Quote the entries below from the line with "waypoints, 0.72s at" through the line with "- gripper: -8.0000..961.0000", both ends included, and only those lines.

INPUT MATERIAL |
= = = = =
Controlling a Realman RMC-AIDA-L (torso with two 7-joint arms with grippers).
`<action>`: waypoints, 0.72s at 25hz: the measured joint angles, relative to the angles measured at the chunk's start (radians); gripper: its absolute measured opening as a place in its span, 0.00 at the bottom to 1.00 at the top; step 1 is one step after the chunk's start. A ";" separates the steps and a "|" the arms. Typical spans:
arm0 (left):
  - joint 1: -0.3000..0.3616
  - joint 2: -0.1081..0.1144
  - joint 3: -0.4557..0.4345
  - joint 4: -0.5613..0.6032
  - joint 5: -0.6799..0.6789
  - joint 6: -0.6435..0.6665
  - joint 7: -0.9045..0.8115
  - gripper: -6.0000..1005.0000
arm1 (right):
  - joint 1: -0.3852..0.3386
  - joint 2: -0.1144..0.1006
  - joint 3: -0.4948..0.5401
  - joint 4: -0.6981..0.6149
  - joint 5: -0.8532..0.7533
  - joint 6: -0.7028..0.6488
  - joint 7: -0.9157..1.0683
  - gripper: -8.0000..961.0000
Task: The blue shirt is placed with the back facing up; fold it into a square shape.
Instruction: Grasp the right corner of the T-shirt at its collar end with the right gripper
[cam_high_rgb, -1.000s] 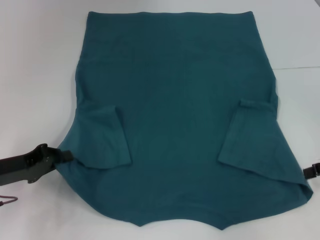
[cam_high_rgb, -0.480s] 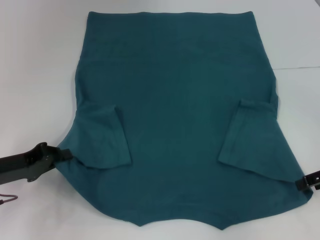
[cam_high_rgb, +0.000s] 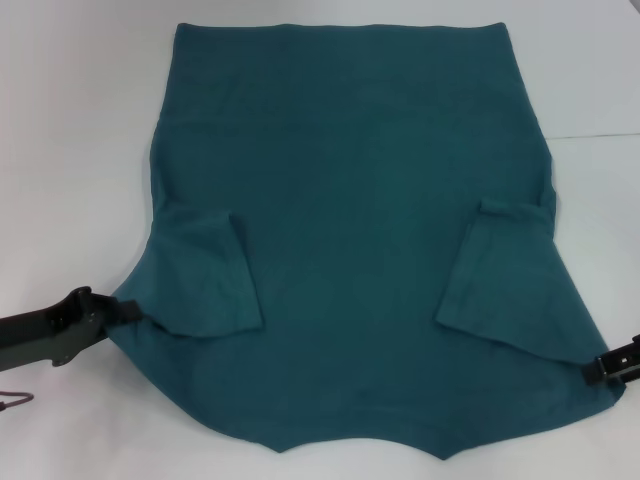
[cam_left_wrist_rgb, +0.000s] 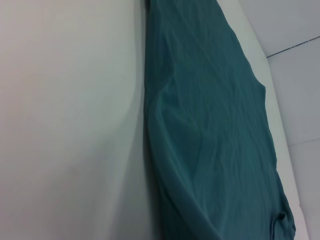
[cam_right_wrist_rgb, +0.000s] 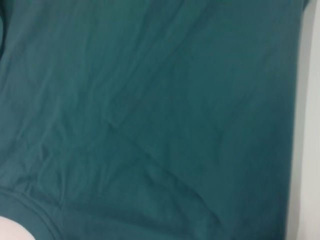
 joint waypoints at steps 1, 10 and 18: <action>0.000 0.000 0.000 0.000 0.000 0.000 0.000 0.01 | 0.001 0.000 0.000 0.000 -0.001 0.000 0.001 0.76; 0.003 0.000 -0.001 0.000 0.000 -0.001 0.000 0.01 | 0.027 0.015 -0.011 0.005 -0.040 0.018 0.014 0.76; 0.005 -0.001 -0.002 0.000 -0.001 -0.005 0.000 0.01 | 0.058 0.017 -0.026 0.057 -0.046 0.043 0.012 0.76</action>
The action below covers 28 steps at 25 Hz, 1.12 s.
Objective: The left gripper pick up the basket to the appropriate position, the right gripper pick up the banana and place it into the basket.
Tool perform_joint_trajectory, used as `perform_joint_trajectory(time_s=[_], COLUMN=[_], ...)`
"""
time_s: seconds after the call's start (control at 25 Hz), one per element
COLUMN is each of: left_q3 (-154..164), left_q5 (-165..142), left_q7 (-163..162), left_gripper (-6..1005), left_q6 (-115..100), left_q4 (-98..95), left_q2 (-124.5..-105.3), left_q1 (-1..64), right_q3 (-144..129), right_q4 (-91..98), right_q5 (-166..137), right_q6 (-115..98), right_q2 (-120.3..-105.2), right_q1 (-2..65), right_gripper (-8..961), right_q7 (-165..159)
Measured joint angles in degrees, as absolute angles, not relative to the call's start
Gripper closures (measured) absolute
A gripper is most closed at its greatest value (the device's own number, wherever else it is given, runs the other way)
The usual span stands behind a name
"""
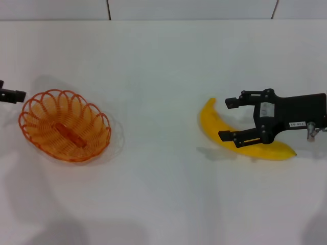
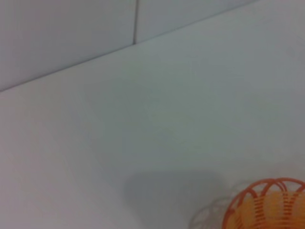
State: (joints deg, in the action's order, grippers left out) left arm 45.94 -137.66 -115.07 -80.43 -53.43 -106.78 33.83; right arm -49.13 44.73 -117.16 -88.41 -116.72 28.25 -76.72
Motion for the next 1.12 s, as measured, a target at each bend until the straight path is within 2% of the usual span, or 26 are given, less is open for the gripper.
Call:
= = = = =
TASK RESPONSE |
`<action>`: waypoints, 0.72s at 25hz: the measured joint angles, relative to the angles measured at the chunk's start (radians); gripper: its absolute measured opening as a place in its span, 0.00 at the bottom to 1.00 at the top; step 1 is one step after the chunk's start. A ";" separates the steps and a "|" the arms. Typical spans:
arm0 (left):
  - joint 1: -0.3000..0.3616
  - joint 2: -0.1081..0.1144
  - joint 3: -0.4557..0.4345
  - joint 4: -0.5613..0.6032
  - joint 5: -0.6799..0.6789
  - joint 6: -0.6435..0.6665
  - joint 7: -0.9045..0.8115
  - gripper: -6.0000..1005.0000
arm1 (right):
  - joint 1: -0.3852..0.3386
  - joint 2: -0.1144..0.1006
  - joint 3: -0.4948..0.5401
  - joint 4: -0.6981..0.6149
  - joint 5: -0.8532..0.7533
  - joint 6: -0.7028..0.6488
  - joint 7: -0.9157..1.0683
  - gripper: -8.0000..961.0000

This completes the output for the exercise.